Sevgi, muhabbet, yükselen bir nidâ ile niyâz ile. Kıskançlıktan, gizlenmekten öte bir halka. İlişiverdik kenarına! Hazla dinledik, dua ettik, âmin dedik.
Hazreti Âlî (kerremallahü vecheh)’efendimizden, Gavs-ı Âzam’a(kaddesallahü sırrehül azîz), bütün Kâdirî büyüklerine, sevenlerine uzanan bir zincir, bir muhabbet halkası. Gönlümüz ferahladı.
***
Konu Urfa Olunca, 1712 yılında vefat eden ve İstanbul Karacaahmet Mezarlığına defnedilen Urfalı Şair Nâbî’yi anmadan olmaz. Peygamber aşığı Nâbî, devlet erkânıyla beraber Hac yolculuğuna çıkar. Kafile, Medine-i Münevvere'ye yaklaşır. Vakit gecedir. Peygamber Efendimize (s.a.s.) bir an önce kavuşma özlemiyle Nâbî'nin gözüne uyku girmez. Kafiledeki bir kimse ayaklarını kıbleye doğru uzatmış uyumaktadır. Peygamber beldesinde, edebe aykırı böyle bir gaflet hâlini hazmedemeyen ve çok üzülen Nâbî, kalbine doğan ilhamla irticalen bir kaside söyleyiverir.
Kafile, şafak vakti Medine-i Münevvere'ye girmektedir.
Bu sırada Mescid-i Nebevî'nin minarelerinden sabah ezanı okunmaktadır. Müezzin, ezanın ardından Türkçe bir kaside okumaya başlar. Nâbî dikkat eder; okunan kendi kasidesidir!
Hemen minarenin kapısına koşar. Müezzine, "Allah aşkına, okuduğun bu kasideyi nereden öğrendin" der. Müezzin şöyle cevap verir: "Bu gece rüyamda Efendimizi (s.a.s.) gördüm, bana dedi ki: "Ya müezzin kalk, yatma. Benim ümmetimden bir zât kabrimi ziyarete geliyor. Muhabbetinden benim için şu kasideyi söylemiştir. İşte bu cümlelerle minareden onu karşıla" dedi. Ben de hemen kalktım. Abdest aldım.
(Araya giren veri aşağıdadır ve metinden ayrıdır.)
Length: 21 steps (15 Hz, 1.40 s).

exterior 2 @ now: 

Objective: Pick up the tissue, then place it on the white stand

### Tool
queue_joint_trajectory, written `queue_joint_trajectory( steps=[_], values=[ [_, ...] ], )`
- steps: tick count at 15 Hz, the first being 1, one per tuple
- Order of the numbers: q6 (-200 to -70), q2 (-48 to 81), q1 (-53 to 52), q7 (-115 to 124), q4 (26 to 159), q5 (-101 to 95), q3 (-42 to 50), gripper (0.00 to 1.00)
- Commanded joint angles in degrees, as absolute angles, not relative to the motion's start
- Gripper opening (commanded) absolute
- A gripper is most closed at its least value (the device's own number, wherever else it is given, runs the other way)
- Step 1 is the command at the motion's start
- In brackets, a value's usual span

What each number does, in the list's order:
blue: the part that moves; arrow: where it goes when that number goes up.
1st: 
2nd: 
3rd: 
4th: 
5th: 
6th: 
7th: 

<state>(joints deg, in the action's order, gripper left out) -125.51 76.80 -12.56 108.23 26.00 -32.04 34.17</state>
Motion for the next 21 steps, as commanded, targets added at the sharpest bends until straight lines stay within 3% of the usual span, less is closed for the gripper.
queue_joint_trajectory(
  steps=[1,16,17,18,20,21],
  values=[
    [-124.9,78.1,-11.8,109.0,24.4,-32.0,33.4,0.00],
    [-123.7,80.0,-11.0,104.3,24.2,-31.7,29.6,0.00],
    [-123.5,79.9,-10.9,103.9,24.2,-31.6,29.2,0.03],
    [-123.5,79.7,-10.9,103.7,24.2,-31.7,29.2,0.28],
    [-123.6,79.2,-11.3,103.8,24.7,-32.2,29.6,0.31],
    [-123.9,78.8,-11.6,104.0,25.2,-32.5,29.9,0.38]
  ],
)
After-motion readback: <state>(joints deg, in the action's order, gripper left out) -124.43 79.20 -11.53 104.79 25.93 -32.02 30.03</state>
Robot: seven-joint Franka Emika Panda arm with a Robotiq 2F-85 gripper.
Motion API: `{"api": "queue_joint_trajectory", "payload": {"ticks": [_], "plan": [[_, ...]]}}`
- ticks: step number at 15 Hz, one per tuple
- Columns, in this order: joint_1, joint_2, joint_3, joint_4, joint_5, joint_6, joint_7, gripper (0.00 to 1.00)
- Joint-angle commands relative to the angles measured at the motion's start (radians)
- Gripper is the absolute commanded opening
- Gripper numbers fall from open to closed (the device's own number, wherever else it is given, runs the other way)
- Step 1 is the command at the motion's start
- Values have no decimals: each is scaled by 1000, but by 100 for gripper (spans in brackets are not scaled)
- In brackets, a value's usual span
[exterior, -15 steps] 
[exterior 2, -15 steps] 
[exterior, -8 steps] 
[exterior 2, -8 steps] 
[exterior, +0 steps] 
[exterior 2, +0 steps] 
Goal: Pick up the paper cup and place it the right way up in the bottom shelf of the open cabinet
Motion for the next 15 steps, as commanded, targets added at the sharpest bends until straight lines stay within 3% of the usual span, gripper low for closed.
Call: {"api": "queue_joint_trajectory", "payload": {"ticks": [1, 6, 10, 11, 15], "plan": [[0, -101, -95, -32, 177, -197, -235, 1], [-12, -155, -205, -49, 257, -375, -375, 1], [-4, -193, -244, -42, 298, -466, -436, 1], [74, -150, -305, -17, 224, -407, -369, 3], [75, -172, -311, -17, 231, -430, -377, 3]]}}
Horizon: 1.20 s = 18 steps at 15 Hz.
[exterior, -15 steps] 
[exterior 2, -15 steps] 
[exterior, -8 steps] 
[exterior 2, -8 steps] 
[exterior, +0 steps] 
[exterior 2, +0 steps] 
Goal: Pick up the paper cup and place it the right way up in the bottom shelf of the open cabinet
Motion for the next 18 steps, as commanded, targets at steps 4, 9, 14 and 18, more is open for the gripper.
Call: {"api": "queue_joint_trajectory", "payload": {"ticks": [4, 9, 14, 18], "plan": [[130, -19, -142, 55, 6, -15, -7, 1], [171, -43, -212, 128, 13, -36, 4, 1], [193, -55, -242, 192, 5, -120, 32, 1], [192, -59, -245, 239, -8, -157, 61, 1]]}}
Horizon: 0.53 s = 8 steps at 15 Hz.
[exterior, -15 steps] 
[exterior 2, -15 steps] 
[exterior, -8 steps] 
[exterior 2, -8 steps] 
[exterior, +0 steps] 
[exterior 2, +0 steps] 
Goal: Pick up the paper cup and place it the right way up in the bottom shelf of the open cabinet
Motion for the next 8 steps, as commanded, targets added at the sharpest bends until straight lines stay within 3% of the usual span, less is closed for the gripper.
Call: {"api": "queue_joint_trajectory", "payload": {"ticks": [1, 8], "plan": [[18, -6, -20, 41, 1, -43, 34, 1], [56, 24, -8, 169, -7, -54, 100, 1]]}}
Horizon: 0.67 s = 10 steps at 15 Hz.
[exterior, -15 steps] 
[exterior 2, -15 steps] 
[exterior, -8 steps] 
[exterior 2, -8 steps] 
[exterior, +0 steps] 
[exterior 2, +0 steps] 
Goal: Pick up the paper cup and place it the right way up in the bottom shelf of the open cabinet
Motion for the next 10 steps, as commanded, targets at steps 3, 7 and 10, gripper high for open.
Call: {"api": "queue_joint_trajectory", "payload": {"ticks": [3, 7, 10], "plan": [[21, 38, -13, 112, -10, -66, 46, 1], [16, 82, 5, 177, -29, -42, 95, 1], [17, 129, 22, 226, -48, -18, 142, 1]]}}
Peygamberimizin iltifatına mazhar olan âşık acaba kimdir diye düşünerek minareye koştum. Öğretildiği gibi okudum."
Bunun üzerine Nâbî, "Ümmetimden mi dedi" deyip hıçkırıklara tutulur ve sevincinden bayılıp oracığa düşer. Nâbî'nin yazdığı o muhteşem Kaside:

“Sakın terk-i edebden, kûy-i mahbûb-i Hudâ'dır bu!
Nazargâh-i ilâhîdir, makâm-ı Mustafâ'dır bu.
Habîb-i Kibriyânın hâb-gâhıdır fazîletde,
Tefevvuk-kerde-i Arş-ı Cenâb-ı Kibriyâ'dır bu.
Bu hâkin pertevinden oldu deycûr-i âdem zâil,
Â'mâdan açdı mevcûdât dü çeşmin; tûtiyâdır bu.
Felekde mâh-ı nev Bâb'üs-Selâmın sîne-çâkidir,
Bunun kandîli cevzâ Matla-ı nûr-i ziyâdır bu.
Mürâât-ı edeb şartıyla gir Nâbî bu dergâha,
Matâf-ı kudsiyâdır bûse-gâh-ı enbiyâdır bu.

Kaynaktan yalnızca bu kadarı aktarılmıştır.